Source data
★ ★ ★
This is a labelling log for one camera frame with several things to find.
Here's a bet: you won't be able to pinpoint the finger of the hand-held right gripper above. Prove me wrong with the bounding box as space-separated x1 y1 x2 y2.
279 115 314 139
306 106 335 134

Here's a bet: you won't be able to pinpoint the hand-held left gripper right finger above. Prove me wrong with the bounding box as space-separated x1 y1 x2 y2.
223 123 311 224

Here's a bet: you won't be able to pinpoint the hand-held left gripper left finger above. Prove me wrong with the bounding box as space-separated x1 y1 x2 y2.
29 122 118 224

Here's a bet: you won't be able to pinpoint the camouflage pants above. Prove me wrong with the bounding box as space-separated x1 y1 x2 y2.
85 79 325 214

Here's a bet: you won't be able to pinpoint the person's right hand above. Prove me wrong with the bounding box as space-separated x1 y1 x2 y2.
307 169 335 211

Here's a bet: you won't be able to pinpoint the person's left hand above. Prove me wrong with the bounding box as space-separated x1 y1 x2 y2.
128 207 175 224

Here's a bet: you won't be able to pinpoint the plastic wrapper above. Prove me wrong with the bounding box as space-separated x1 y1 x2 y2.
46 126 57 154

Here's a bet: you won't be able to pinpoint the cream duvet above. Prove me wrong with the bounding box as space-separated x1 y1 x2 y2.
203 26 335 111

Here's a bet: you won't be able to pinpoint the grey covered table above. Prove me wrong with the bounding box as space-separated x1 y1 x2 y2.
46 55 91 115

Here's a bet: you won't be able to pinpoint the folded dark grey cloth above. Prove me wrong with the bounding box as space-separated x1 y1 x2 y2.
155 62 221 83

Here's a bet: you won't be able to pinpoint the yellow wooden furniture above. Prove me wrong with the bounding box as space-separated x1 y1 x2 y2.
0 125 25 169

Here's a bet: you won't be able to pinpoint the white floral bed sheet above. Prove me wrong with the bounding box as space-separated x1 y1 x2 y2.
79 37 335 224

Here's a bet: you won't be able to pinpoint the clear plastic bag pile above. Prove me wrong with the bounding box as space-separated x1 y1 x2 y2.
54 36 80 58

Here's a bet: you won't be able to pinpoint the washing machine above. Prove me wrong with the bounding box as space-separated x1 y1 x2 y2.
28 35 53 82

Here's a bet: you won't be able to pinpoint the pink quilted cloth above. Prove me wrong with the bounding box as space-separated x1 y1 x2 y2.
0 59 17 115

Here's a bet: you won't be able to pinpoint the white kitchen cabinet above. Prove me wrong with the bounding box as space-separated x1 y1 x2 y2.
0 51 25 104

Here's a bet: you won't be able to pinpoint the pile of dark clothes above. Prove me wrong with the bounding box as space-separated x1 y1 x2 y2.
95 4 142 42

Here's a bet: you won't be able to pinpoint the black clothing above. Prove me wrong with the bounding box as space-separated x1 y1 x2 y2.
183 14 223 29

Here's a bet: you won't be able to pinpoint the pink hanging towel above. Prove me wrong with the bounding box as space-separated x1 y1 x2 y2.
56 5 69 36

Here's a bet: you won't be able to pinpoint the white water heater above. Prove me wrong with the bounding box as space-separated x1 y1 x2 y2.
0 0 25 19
★ ★ ★
= Problem =
Which lines run from the one containing "the white kitchen" to the end of the data? Output them exactly, with nothing added.

= Exercise answer =
Here's a bet: you won't be able to pinpoint the white kitchen cabinet above. Prove me wrong with the bounding box as space-separated x1 y1 x2 y2.
0 51 25 104

Here's a bet: you won't be able to pinpoint the pile of dark clothes above. Prove me wrong with the bounding box as space-separated x1 y1 x2 y2.
95 4 142 42

Here's a bet: you won't be able to pinpoint the black clothing above. Prove me wrong with the bounding box as space-separated x1 y1 x2 y2.
183 14 223 29

Here's a bet: you won't be able to pinpoint the pink hanging towel above. Prove me wrong with the bounding box as space-separated x1 y1 x2 y2.
56 5 69 36

Here's a bet: you won't be able to pinpoint the white water heater above. Prove me wrong with the bounding box as space-separated x1 y1 x2 y2.
0 0 25 19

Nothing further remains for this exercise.